### Work item
Repeat exactly, and only, the lines of the entries below from the one with "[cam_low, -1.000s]" through the one with "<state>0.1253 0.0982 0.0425", both ends included.

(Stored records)
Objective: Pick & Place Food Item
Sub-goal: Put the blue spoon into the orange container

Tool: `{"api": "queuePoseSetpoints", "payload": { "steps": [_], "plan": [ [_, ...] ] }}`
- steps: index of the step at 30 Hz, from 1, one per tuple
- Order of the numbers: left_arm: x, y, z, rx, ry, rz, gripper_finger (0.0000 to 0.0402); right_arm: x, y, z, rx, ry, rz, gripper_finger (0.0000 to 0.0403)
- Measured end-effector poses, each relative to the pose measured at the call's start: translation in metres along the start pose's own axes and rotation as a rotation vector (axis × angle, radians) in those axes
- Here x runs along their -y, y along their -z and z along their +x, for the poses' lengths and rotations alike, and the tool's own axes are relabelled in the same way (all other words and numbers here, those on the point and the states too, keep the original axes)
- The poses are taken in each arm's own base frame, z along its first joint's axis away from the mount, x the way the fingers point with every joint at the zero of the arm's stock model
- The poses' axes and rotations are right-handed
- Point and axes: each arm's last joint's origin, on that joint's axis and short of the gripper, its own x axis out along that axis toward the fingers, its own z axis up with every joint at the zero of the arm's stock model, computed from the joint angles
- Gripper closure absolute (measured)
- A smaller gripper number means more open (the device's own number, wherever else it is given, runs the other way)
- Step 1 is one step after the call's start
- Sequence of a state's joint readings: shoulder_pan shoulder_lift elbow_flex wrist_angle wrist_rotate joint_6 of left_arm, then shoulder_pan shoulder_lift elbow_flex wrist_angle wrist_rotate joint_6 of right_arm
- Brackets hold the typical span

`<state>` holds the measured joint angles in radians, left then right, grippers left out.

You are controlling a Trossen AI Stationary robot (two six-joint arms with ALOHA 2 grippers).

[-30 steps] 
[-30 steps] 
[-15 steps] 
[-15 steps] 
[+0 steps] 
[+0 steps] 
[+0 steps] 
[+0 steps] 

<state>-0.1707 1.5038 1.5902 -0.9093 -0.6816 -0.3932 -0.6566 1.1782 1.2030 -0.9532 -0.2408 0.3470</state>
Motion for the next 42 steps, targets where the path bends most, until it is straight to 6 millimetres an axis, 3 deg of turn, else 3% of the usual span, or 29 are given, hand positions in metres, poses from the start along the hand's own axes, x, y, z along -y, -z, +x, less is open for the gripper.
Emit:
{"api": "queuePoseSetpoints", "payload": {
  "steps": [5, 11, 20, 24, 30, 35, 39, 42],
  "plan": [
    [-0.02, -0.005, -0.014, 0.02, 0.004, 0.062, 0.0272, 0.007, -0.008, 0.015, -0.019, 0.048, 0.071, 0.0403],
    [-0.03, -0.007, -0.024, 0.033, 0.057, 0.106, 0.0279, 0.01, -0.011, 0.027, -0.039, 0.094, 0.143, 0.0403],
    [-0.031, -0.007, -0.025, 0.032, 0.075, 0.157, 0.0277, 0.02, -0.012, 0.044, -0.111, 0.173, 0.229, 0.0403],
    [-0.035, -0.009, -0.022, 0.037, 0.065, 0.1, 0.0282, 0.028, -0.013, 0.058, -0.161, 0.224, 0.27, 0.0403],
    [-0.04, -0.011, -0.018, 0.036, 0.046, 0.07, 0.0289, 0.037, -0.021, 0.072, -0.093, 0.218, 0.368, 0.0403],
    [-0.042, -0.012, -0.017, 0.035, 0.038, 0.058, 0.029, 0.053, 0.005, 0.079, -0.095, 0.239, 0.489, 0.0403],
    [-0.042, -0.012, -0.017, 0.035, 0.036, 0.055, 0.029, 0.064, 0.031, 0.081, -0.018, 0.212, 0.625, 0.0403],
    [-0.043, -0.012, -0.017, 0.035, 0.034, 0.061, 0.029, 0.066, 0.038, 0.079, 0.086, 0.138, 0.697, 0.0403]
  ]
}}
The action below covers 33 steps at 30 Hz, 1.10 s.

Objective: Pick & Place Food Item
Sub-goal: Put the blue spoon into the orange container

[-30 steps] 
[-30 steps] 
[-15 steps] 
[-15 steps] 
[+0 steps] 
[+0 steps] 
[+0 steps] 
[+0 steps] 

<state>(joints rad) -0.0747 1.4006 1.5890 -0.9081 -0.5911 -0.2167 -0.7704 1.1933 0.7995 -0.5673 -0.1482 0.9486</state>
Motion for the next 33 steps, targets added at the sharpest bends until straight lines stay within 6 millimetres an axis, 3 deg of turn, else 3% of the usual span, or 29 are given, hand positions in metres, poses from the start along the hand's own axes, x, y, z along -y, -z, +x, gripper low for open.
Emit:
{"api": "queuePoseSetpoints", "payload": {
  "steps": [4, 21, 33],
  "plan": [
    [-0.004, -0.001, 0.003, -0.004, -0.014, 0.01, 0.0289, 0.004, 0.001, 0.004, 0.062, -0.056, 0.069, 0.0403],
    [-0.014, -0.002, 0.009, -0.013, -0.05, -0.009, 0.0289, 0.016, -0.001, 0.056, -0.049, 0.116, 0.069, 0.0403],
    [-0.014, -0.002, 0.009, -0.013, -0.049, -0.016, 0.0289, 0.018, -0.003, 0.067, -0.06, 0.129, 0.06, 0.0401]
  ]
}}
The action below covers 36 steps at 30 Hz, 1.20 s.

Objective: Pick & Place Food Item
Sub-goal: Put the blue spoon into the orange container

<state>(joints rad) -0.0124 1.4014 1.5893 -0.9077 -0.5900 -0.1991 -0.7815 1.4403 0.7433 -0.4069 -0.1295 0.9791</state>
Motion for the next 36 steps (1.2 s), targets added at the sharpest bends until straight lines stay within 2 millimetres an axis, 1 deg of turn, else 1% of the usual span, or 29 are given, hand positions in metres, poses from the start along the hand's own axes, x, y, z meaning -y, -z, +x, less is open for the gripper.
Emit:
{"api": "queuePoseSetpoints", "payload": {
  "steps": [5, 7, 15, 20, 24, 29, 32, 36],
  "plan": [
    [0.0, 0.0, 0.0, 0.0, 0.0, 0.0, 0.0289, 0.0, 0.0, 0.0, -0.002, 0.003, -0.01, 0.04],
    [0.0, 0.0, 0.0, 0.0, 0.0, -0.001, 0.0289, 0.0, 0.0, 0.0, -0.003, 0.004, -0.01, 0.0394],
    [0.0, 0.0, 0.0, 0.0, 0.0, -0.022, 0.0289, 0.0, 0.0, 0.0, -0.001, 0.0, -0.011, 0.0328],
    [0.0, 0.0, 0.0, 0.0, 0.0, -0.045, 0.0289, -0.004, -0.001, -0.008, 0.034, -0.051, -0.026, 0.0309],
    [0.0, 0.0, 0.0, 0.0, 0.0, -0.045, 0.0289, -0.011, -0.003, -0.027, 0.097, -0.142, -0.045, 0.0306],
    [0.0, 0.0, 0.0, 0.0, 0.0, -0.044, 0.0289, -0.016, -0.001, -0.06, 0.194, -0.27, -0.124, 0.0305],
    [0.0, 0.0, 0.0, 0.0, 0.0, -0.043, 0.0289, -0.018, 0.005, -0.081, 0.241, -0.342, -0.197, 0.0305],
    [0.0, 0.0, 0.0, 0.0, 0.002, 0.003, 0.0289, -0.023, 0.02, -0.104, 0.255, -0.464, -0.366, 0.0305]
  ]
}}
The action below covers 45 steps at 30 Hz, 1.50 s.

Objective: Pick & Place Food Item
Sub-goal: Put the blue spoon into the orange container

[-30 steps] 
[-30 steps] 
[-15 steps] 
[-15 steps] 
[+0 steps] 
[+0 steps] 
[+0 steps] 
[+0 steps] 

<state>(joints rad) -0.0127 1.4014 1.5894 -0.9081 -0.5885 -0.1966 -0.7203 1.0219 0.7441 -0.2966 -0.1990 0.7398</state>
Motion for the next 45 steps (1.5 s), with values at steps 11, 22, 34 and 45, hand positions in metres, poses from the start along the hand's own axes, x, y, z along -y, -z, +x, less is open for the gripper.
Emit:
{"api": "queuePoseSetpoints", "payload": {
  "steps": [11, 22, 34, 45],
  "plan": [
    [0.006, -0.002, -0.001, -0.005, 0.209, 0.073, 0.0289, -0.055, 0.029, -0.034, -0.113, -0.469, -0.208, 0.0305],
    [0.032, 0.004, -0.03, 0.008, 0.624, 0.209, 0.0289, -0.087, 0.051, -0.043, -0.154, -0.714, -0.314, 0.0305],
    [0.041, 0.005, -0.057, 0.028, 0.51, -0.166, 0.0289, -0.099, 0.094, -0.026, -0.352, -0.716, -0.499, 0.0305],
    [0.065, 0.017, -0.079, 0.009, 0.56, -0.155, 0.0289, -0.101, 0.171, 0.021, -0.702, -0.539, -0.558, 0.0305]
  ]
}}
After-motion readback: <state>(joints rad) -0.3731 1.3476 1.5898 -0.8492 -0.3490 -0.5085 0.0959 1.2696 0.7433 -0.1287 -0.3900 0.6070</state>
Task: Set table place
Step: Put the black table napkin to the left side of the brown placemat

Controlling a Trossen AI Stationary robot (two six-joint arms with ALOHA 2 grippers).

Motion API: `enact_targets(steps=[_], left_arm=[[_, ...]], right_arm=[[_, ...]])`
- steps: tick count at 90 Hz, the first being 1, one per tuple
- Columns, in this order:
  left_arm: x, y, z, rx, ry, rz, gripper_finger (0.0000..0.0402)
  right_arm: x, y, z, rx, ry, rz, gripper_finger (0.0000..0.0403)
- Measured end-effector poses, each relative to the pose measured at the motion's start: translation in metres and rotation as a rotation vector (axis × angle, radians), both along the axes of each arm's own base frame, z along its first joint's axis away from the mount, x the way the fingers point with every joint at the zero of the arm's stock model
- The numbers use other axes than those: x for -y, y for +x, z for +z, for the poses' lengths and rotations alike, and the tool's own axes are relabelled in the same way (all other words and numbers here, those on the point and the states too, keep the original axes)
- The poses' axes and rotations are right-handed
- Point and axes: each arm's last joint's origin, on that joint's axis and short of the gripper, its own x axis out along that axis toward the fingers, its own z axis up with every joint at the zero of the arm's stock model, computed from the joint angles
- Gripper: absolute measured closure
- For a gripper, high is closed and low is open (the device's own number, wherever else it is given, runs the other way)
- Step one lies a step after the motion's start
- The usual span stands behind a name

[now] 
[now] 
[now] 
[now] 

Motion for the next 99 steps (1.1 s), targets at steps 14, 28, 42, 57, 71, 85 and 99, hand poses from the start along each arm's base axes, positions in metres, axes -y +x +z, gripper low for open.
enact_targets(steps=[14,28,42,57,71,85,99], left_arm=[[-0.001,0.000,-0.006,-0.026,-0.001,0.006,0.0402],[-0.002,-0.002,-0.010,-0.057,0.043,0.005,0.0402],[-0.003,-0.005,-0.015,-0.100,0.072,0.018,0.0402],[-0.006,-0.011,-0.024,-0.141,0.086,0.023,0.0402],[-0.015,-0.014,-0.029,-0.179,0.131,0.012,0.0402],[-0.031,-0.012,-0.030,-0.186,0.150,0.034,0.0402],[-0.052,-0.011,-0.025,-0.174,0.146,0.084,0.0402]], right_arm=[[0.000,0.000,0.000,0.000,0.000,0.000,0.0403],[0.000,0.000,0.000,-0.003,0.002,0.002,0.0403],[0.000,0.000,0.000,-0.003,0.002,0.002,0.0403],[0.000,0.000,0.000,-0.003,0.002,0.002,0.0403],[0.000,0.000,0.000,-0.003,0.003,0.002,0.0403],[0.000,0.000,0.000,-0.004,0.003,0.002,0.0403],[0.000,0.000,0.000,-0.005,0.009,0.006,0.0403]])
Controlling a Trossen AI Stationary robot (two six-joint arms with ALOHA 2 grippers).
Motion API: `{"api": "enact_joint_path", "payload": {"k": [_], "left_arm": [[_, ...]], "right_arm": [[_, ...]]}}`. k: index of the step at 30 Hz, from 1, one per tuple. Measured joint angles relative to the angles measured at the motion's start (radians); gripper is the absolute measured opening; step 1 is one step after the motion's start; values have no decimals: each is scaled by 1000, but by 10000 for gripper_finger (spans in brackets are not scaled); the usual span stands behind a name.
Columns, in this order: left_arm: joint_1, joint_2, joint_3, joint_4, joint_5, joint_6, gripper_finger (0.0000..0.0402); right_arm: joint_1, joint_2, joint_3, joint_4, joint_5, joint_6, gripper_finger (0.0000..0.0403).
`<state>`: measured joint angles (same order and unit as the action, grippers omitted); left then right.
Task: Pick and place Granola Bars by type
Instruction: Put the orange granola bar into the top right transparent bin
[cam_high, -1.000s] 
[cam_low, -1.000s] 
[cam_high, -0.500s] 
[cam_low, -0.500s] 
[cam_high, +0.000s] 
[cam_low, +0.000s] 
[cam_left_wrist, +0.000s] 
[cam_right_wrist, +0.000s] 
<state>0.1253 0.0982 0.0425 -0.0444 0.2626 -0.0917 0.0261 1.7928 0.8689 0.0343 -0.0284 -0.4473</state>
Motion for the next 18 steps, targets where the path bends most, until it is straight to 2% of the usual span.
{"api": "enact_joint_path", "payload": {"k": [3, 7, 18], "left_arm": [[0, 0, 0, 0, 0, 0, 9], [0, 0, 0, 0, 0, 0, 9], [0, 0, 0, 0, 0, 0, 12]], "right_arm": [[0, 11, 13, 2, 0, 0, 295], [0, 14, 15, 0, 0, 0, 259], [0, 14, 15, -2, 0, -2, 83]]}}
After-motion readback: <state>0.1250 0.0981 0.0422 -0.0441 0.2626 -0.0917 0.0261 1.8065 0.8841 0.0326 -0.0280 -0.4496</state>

### Exercise answer
[cam_low, -1.000s] 
[cam_high, -0.500s] 
[cam_low, -0.500s] 
[cam_high, +0.000s] 
[cam_low, +0.000s] 
[cam_left_wrist, +0.000s] 
[cam_right_wrist, +0.000s] 
<state>0.1253 0.0982 0.0425 -0.0444 0.2626 -0.0917 0.0261 1.7928 0.8689 0.0343 -0.0284 -0.4473</state>

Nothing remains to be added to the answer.